Meisjes zijn duidelijk minder terug te vinden in criminaliteitsstatistieken. Dit vanwege hun zachtere natuur en striktere controle. Wel spreekt men over de dreiging van seksualiteit van meisjes aangezien men zich afvraagt waarom zij zelden de aanleiding vormen tot strafrechtelijke vervolging. Van groot belang is de sociale context van meisjes. Hiermee bedoelen we hun houding ten aanzien van voorhuwelijks geslachtsverkeer en huwelijksstrategieën, tegenover kindermoord en verlating. Dit is allemaal sterk afhankelijk van de context en zeer persoonsgebonden.
We zien vrouwen vaak ofwel als slachtoffer ofwel als verleidster. Dit is afhankelijk van de identiteit, van maatschappelijke integratie en van sociale klassenverschillen tussen dader en slachtoffer. We zien een tendens naar meer infrajudiciële regelingen bij meisjes, afhankelijk van aangiftebereidheid. In dit geval was een straf meer de zaak van de identiteit van de dader en zijn maatschappelijke integratie.
Sociale netwerken deden dienst als brug tussen het micro en het macro niveau. We moeten in gedachte houden dat transacties die mensen en groepen van mensen aangaan zeer belangrijk zijn om de sociale structuur en het sociaal gedrag te begrijpen. Centraal in deze analyse staan de relaties tussen de verschillende actoren.
We spreken over het reciprociteitbeginsel als het gaat over sociale ruil of uitwisseling. Vaak zijn deze gematerialiseerd en dienen ze als middel om een persoonlijke band te creëren en te onderhouden, als een impliciete verplichting om iets terug te geven of soms is ze verhuld.
Pierre Bourdieu sprak over drie vormen van kapitaal: economisch, cultureel en sociaal. Sociaal kapitaal bestaat uit de bestaande netwerken en de zelf opgebouwde relatienetwerken. Hij spreekt over het volume van sociaal kapitaal wanneer het gaat om de grootte van de netwerken en de hoeveelheid kapitaal van kennissen die tot het netwerk van een bepaalde persoon behoren. Zeer belangrijk bij sociaal kapitaal zijn wederzijdse herkenning en erkenning: er moet een homogeniteit bestaan tussen de leden en het kapitaal moet erkend worden door anderen, hoe groter het kapitaal, hoe winstgevender en een onderscheid tussen geobjectiveerd en belichaamd sociaal kapitaal. Daarnaast is ze niet waardevast. Dit wil zeggen dat men nood heeft aan voortdurende niet aflatende institueringsarbeid en het aanknopen van rendabele contacten. Dit wil zeggen dat relaties duurzame verplichtingen met zich meebrengen en institutioneel beschermd worden in rechten.

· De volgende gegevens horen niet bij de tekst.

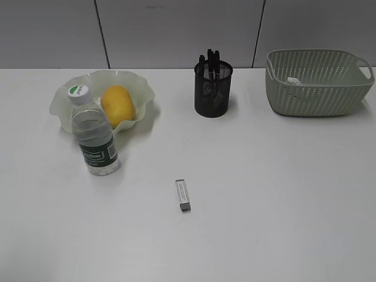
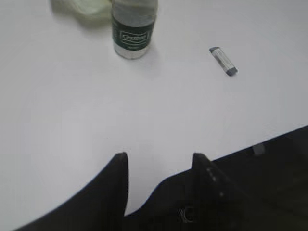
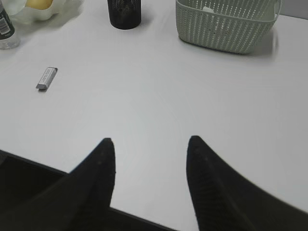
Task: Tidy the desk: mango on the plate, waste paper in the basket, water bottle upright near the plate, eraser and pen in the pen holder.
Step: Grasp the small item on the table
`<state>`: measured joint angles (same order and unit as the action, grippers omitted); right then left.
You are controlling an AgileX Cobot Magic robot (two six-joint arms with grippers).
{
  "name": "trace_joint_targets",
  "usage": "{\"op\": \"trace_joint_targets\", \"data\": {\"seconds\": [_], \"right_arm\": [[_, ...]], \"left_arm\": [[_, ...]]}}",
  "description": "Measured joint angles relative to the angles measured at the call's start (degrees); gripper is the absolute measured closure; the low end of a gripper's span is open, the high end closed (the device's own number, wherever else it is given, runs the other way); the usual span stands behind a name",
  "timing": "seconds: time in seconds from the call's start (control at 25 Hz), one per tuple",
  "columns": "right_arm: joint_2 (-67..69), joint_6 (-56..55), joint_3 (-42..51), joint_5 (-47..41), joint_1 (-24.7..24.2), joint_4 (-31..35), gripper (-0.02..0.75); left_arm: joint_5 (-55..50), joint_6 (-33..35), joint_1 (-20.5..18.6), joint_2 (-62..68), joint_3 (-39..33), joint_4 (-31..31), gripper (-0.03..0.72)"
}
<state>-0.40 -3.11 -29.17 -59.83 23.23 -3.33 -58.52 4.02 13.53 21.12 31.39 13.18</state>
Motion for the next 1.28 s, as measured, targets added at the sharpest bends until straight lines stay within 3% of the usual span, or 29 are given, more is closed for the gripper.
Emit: {"op": "trace_joint_targets", "data": {"seconds": [0.16, 0.32, 0.4, 0.52, 0.6, 0.68, 0.76, 0.96, 1.16, 1.28], "right_arm": [[0.00, 0.07, 0.00, 0.00, -7.63, 0.00, 0.349], [0.00, 0.08, 0.00, 0.00, -12.31, 0.00, 0.351], [0.00, 0.08, 0.00, 0.00, -12.55, 0.00, 0.351], [0.00, 0.08, 0.00, 0.00, -12.55, 0.00, 0.351], [0.00, 0.08, 0.00, 0.05, -12.55, 0.00, 0.353], [0.00, 0.17, 0.00, 0.04, -12.55, 0.00, 0.353], [0.00, 0.17, 0.00, 0.04, -12.55, 0.00, 0.353], [0.00, 0.17, 0.00, 0.04, -12.55, 0.00, 0.353], [0.00, 0.21, 0.00, 0.04, -12.55, 0.00, 0.353], [0.00, 0.21, 0.00, 0.04, -12.55, 0.00, 0.353]], "left_arm": [[5.30, 4.70, 0.00, 12.31, 3.24, 5.30, 0.412], [7.98, 7.01, 1.18, 23.58, 8.31, 7.73, 0.430], [9.92, 7.28, 4.17, 29.75, 10.66, 8.48, 0.433], [14.00, 6.62, 13.86, 36.98, 14.23, 8.75, 0.446], [17.47, 1.48, 22.74, 43.99, 16.78, 5.24, 0.456], [19.36, -9.51, 29.22, 52.19, 19.44, -1.69, 0.452], [19.98, -17.52, 32.40, 61.95, 22.87, -6.48, 0.410], [21.38, -25.97, 33.13, 80.63, 32.24, -5.27, 0.218], [23.94, -43.98, 33.13, 91.48, 40.08, -11.76, 0.189], [22.55, -51.26, 33.13, 96.18, 43.55, -15.39, 0.207]]}}
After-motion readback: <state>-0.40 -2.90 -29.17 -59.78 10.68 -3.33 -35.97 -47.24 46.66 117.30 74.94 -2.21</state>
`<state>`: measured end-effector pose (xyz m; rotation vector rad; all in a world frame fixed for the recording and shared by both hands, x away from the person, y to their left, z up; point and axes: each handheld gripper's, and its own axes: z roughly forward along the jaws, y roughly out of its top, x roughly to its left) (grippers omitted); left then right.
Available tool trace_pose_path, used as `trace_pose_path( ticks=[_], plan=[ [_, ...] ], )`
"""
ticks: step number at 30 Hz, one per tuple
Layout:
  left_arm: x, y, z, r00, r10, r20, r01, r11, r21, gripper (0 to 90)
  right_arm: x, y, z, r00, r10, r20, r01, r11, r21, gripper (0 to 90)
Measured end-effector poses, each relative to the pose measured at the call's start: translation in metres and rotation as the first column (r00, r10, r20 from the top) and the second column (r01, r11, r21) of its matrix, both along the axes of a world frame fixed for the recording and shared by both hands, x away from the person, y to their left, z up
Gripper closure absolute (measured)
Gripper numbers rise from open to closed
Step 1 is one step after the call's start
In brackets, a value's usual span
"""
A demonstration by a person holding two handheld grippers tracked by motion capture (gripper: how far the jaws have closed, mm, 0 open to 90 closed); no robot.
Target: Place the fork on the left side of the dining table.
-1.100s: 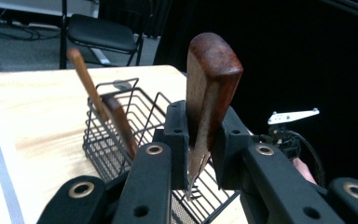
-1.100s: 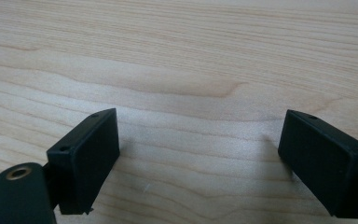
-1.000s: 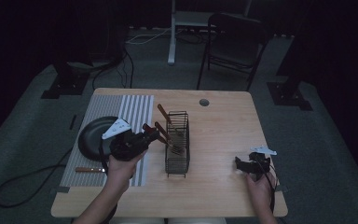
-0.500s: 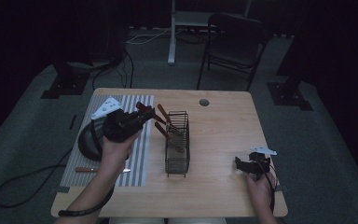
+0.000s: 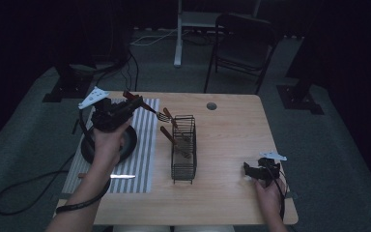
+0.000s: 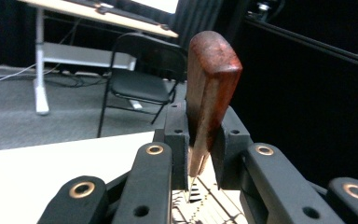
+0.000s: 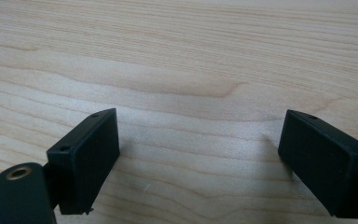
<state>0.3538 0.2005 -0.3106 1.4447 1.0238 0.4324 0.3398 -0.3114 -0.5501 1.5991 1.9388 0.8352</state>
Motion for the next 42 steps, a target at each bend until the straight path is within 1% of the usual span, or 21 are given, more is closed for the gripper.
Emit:
trace_pose_path(
  ticks=[2,4,9,11,12,14,19,21,22,24,26,28,29,31,33,34,36,37,38,40,42],
  plan=[
    [0.006,0.006,-0.004,0.9998,0.020,-0.010,-0.020,0.9997,-0.011,78.3,0.000,0.000,0.000,1.0000,0.000,0.000,0.000,1.000,0.000,12.0],
    [0.012,0.011,-0.008,0.9994,0.028,-0.022,-0.028,0.9995,-0.014,78.3,0.000,0.000,0.000,1.0000,0.000,0.000,0.000,1.000,0.000,12.1],
    [0.025,0.021,-0.019,0.9970,0.064,-0.044,-0.064,0.9980,0.000,78.4,0.000,0.000,0.000,1.0000,0.000,0.001,0.000,1.000,0.000,12.1],
    [0.031,0.026,-0.024,0.9956,0.077,-0.054,-0.078,0.9969,-0.011,78.3,0.000,0.000,0.000,1.0000,0.000,0.001,0.000,1.000,0.001,12.1],
    [0.034,0.029,-0.027,0.9954,0.076,-0.059,-0.077,0.9969,-0.016,78.3,0.000,0.000,0.000,1.0000,0.000,0.001,0.000,1.000,0.001,12.1],
    [0.040,0.034,-0.033,0.9940,0.086,-0.068,-0.088,0.9959,-0.023,78.4,0.000,0.000,0.000,1.0000,0.000,0.001,0.000,1.000,0.000,12.0],
    [0.051,0.045,-0.044,0.9890,0.124,-0.080,-0.125,0.9921,-0.007,78.4,0.000,0.000,0.000,1.0000,0.000,-0.001,0.000,1.000,0.001,12.1],
    [0.055,0.049,-0.048,0.9877,0.131,-0.085,-0.133,0.9911,-0.013,78.4,0.000,0.000,0.000,1.0000,-0.001,0.000,0.001,1.000,0.001,12.1],
    [0.056,0.050,-0.050,0.9856,0.144,-0.089,-0.145,0.9894,-0.007,78.5,0.000,0.000,0.000,1.0000,-0.001,0.000,0.001,1.000,0.000,12.1],
    [0.060,0.053,-0.054,0.9839,0.152,-0.095,-0.153,0.9882,-0.010,78.5,0.000,0.000,0.000,1.0000,-0.001,0.000,0.001,1.000,0.000,12.1],
    [0.065,0.055,-0.057,0.9801,0.171,-0.101,-0.172,0.9851,-0.003,78.5,0.000,0.000,0.000,1.0000,-0.001,0.000,0.001,1.000,0.000,12.1],
    [0.068,0.058,-0.060,0.9760,0.193,-0.101,-0.194,0.9809,-0.007,78.5,0.000,0.000,0.000,1.0000,-0.001,0.000,0.001,1.000,0.000,12.1],
    [0.071,0.060,-0.062,0.9762,0.193,-0.099,-0.195,0.9808,-0.010,78.5,0.000,0.000,0.000,1.0000,-0.001,0.000,0.001,1.000,0.000,12.0],
    [0.075,0.062,-0.065,0.9721,0.210,-0.104,-0.213,0.9770,-0.014,78.5,0.000,0.000,0.000,1.0000,-0.001,0.000,0.001,1.000,0.000,12.1],
    [0.078,0.063,-0.066,0.9712,0.212,-0.109,-0.215,0.9764,-0.018,78.6,0.000,0.000,0.000,1.0000,-0.001,0.000,0.001,1.000,0.000,12.1],
    [0.083,0.065,-0.070,0.9658,0.230,-0.119,-0.233,0.9724,-0.010,78.6,0.000,0.000,0.000,1.0000,-0.001,0.000,0.001,1.000,0.000,12.1],
    [0.087,0.067,-0.074,0.9622,0.239,-0.131,-0.242,0.9703,-0.007,78.5,0.000,0.000,0.000,1.0000,-0.001,0.000,0.001,1.000,0.000,12.1],
    [0.090,0.069,-0.078,0.9570,0.252,-0.144,-0.255,0.9669,-0.006,78.5,0.000,0.000,0.000,1.0000,-0.001,0.000,0.001,1.000,0.000,12.1],
    [0.092,0.070,-0.080,0.9547,0.256,-0.152,-0.259,0.9658,-0.006,78.5,0.000,0.000,0.000,1.0000,-0.001,0.000,0.001,1.000,0.000,12.1],
    [0.098,0.072,-0.085,0.9473,0.275,-0.165,-0.277,0.9609,0.013,78.5,0.000,0.000,0.000,1.0000,-0.001,0.000,0.001,1.000,0.000,12.1],
    [0.103,0.076,-0.092,0.9413,0.283,-0.184,-0.286,0.9581,0.011,78.6,0.000,0.000,0.000,1.0000,-0.001,0.000,0.001,1.000,0.000,12.1]
  ],
)
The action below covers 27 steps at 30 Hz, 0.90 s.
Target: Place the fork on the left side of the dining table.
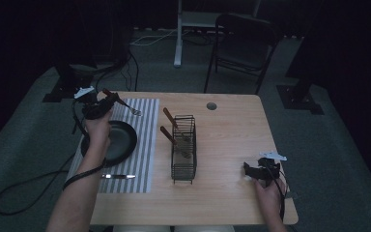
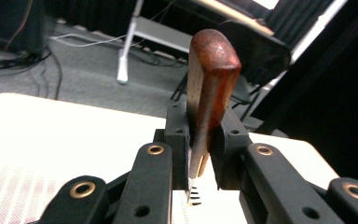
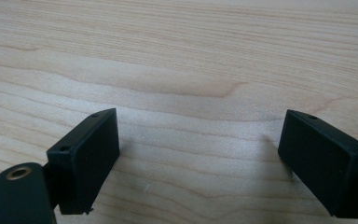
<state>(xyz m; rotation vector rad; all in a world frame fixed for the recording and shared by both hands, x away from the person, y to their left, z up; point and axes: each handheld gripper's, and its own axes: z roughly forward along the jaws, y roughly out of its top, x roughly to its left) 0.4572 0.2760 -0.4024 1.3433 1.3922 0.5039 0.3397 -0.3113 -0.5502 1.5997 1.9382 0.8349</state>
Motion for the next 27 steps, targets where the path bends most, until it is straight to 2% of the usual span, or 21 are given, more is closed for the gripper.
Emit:
trace_pose_path(
  ticks=[1,3,6,9,11,13,17,20,24,26,27],
  plan=[
    [0.004,0.002,-0.004,0.9999,0.011,-0.009,-0.011,0.9999,0.006,78.5,0.000,0.000,0.000,1.0000,0.000,0.000,0.000,1.000,0.000,12.1],
    [0.009,0.006,-0.011,0.9996,0.019,-0.020,-0.020,0.9995,-0.024,78.6,0.000,0.000,0.000,1.0000,0.000,0.000,0.000,1.000,0.000,12.1],
    [0.015,0.010,-0.021,0.9994,0.030,-0.019,-0.030,0.9995,-0.007,78.6,0.000,0.000,0.000,1.0000,0.000,0.000,0.000,1.000,0.000,12.1],
    [0.022,0.016,-0.030,0.9984,0.043,-0.036,-0.045,0.9978,-0.049,79.0,0.000,0.000,0.000,1.0000,0.000,0.000,0.000,1.000,0.000,12.1],
    [0.025,0.019,-0.033,0.9973,0.055,-0.048,-0.057,0.9975,-0.041,79.0,0.000,0.000,0.000,1.0000,0.000,0.000,0.000,1.000,0.000,12.1],
    [0.027,0.022,-0.037,0.9966,0.064,-0.052,-0.067,0.9962,-0.055,79.1,0.000,0.000,0.000,1.0000,0.000,0.000,0.000,1.000,0.000,12.1],
    [0.032,0.026,-0.044,0.9948,0.074,-0.070,-0.076,0.9969,-0.019,79.1,0.000,0.000,0.000,1.0000,0.000,0.000,0.000,1.000,0.000,12.1],
    [0.036,0.028,-0.050,0.9938,0.077,-0.080,-0.080,0.9958,-0.043,79.2,0.000,0.000,0.000,1.0000,0.000,0.000,0.000,1.000,0.000,12.1],
    [0.044,0.024,-0.056,0.9942,0.054,-0.093,-0.056,0.9980,-0.028,79.2,0.000,0.000,0.000,1.0000,0.000,0.000,0.000,1.000,0.000,12.1],
    [0.047,0.025,-0.059,0.9924,0.060,-0.107,-0.063,0.9978,-0.021,79.3,0.000,0.000,0.000,1.0000,0.000,0.000,0.000,1.000,0.000,12.1],
    [0.048,0.026,-0.061,0.9914,0.062,-0.116,-0.067,0.9971,-0.037,79.3,0.000,0.000,0.000,1.0000,0.000,0.000,0.000,1.000,0.000,12.1]
  ],
)
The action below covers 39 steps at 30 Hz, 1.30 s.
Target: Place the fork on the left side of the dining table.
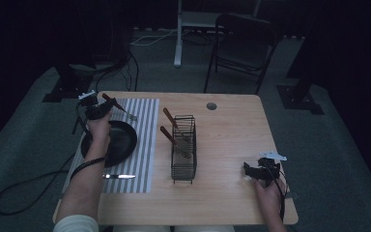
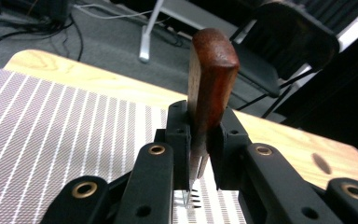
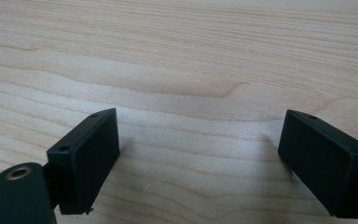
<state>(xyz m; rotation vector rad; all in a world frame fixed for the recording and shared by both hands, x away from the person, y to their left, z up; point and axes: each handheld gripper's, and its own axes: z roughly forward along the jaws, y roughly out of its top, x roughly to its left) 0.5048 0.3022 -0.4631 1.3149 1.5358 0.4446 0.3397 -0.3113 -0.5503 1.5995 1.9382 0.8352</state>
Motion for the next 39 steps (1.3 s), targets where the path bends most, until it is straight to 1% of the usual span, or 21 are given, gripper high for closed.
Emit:
trace_pose_path(
  ticks=[4,7,9,10,12,15,17,18,22,24,25,27,29,30,31,32,33,35,36,37,39],
  plan=[
    [0.003,0.005,-0.005,0.9999,0.011,-0.009,-0.011,0.9992,-0.038,79.4,0.000,0.000,0.000,1.0000,0.000,0.000,0.000,1.000,0.000,12.1],
    [0.002,0.009,-0.007,1.0000,0.002,-0.008,-0.002,0.9988,-0.049,79.3,0.000,0.000,0.000,1.0000,0.000,0.000,0.000,1.000,0.000,12.1],
    [0.001,0.012,-0.010,0.9999,0.009,-0.015,-0.010,0.9973,-0.073,79.1,0.000,0.000,0.000,1.0000,0.000,0.000,0.000,1.000,0.000,12.1],
    [0.001,0.015,-0.012,0.9996,0.015,-0.024,-0.017,0.9953,-0.095,79.1,0.000,0.000,0.000,1.0000,0.000,0.000,0.000,1.000,0.000,12.1],
    [-0.001,0.020,-0.016,0.9990,0.024,-0.037,-0.028,0.9927,-0.117,79.1,0.000,0.000,0.000,1.0000,0.000,0.000,0.000,1.000,0.000,12.1],
    [-0.004,0.027,-0.023,0.9968,0.043,-0.068,-0.055,0.9796,-0.193,79.2,0.000,0.000,0.000,1.0000,0.000,0.000,0.000,1.000,0.000,12.1],
    [-0.005,0.031,-0.027,0.9957,0.048,-0.079,-0.063,0.9758,-0.209,79.1,0.000,0.000,0.000,1.0000,0.000,0.000,0.000,1.000,0.000,12.1],
    [-0.005,0.031,-0.027,0.9957,0.048,-0.079,-0.063,0.9758,-0.209,79.0,0.000,0.000,0.000,1.0000,0.000,0.000,0.000,1.000,0.000,12.1],
    [-0.009,0.035,-0.034,0.9939,0.063,-0.090,-0.082,0.9708,-0.226,78.0,0.000,0.000,0.000,1.0000,0.000,0.000,0.000,1.000,0.000,12.1],
    [-0.009,0.036,-0.037,0.9907,0.072,-0.116,-0.095,0.9742,-0.205,74.7,0.000,0.000,0.000,1.0000,0.000,0.000,0.000,1.000,0.000,12.1],
    [-0.009,0.037,-0.039,0.9882,0.073,-0.135,-0.100,0.9732,-0.207,73.1,0.000,0.000,0.000,1.0000,0.000,0.000,0.000,1.000,0.000,12.1],
    [-0.008,0.041,-0.042,0.9829,0.069,-0.171,-0.108,0.9668,-0.232,69.2,0.000,0.000,0.000,1.0000,0.000,0.000,0.000,1.000,0.000,12.1],
    [-0.006,0.041,-0.044,0.9766,0.052,-0.209,-0.099,0.9706,-0.219,63.8,0.000,0.000,0.000,1.0000,0.000,0.000,0.000,1.000,0.000,12.1],
    [-0.006,0.041,-0.044,0.9766,0.052,-0.209,-0.099,0.9706,-0.219,63.4,0.000,0.000,0.000,1.0000,0.000,0.000,0.000,1.000,0.000,12.1],
    [-0.005,0.041,-0.045,0.9736,0.054,-0.222,-0.104,0.9694,-0.222,63.4,0.000,0.000,0.000,1.0000,0.000,0.000,0.000,1.000,0.000,12.1],
    [-0.004,0.041,-0.045,0.9713,0.064,-0.229,-0.114,0.9707,-0.212,57.2,0.000,0.000,0.000,1.0000,0.000,0.000,0.000,1.000,0.000,12.1],
    [-0.004,0.041,-0.045,0.9713,0.067,-0.228,-0.117,0.9702,-0.212,55.4,0.000,0.000,0.000,1.0000,0.000,0.000,0.000,1.000,0.000,12.1],
    [-0.002,0.040,-0.045,0.9644,0.089,-0.249,-0.140,0.9706,-0.196,47.6,0.000,0.000,0.000,1.0000,0.000,0.000,0.000,1.000,0.000,12.1],
    [-0.002,0.040,-0.046,0.9616,0.093,-0.258,-0.148,0.9681,-0.202,43.5,0.000,0.000,0.000,1.0000,0.000,0.000,0.000,1.000,0.000,12.1],
    [-0.001,0.040,-0.046,0.9582,0.103,-0.267,-0.160,0.9667,-0.200,41.9,0.000,0.000,0.000,1.0000,0.000,0.000,0.000,1.000,0.000,12.1],
    [0.000,0.040,-0.047,0.9556,0.120,-0.269,-0.177,0.9638,-0.199,40.6,0.000,0.000,0.000,1.0000,0.000,0.000,0.000,1.000,0.000,12.1]
  ],
)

De aard van het misdrijf was over het algemeen van minder belang dan de persoon die het deed. De plaats van de dader binnen het sociaal relatiepatroon was dus zeer belangrijk. Er bestond een verband tussen mobiliteit en criminaliteit in die zin dat migratie een norm was tijdens het ancien regime, waardoor heel wat mobiele jongeren in hoge mate gecontroleerd en getolereerd werden. Perioden van economische crisis en sociale ontwrichting zorgden echter voor een sterke daling van deze tolerantie.
We zien dat jongeren niet speciaal geviseerd werden. Gedragingen werden niet gedefinieerd als jeugdcriminaliteit en de doorslaggevende factor was maatschappelijke participatie en de sociale relaties waarover men beschikte.